[Task item] Reproduce exactly the lines beginning with the line that contains "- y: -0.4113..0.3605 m" and ending at the final line of the material below.

[[ Collected data open ]]

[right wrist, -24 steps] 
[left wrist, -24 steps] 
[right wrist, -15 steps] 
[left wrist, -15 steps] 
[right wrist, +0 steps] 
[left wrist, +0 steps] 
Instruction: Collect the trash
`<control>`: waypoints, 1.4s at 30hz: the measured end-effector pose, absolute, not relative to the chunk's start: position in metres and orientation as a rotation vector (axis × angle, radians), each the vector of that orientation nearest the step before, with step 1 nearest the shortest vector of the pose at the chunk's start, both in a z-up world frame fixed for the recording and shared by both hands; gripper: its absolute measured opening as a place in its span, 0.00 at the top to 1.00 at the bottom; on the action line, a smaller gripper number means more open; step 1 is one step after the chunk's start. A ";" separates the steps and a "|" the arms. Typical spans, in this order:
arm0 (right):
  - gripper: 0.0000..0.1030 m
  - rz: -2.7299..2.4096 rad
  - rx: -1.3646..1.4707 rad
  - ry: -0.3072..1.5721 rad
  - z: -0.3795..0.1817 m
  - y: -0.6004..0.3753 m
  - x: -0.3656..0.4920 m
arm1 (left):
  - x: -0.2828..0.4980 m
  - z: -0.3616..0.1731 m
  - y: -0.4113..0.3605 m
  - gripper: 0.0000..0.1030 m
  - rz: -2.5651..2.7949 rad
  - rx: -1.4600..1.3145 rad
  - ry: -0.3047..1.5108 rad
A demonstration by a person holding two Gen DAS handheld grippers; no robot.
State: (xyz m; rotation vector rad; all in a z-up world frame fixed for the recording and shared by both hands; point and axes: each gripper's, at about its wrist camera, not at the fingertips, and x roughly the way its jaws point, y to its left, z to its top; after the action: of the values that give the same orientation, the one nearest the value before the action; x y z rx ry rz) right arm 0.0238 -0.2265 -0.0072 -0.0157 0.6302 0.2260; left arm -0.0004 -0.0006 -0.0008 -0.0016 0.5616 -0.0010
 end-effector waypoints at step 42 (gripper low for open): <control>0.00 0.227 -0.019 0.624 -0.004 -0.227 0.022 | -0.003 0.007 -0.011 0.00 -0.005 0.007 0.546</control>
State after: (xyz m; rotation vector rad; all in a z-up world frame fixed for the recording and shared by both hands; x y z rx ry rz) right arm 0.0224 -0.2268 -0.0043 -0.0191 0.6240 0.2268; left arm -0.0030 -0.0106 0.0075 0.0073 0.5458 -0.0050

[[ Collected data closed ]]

[Result of this exercise]
  - y: -0.4113..0.3605 m
  - gripper: 0.0000..0.1030 m
  - rz: -2.5651..2.7949 rad
  - rx: -1.4600..1.3145 rad
  - ry: -0.3047..1.5108 rad
A demonstration by a person holding two Gen DAS handheld grippers; no robot.
State: (xyz m; rotation vector rad; all in a z-up world frame fixed for the recording and shared by both hands; point and axes: each gripper's, at about its wrist camera, not at the fingertips, and x roughly the way its jaws point, y to its left, z to its top; after the action: of the values that give the same orientation, the one nearest the value before the action; x y z rx ry rz) right arm 0.0238 -0.2265 -0.0072 -0.0157 0.6302 0.2260; left arm -0.0004 -0.0006 -0.0008 -0.0016 0.5616 -0.0010
 end-effector waypoints at step 42 (gripper low for open): <control>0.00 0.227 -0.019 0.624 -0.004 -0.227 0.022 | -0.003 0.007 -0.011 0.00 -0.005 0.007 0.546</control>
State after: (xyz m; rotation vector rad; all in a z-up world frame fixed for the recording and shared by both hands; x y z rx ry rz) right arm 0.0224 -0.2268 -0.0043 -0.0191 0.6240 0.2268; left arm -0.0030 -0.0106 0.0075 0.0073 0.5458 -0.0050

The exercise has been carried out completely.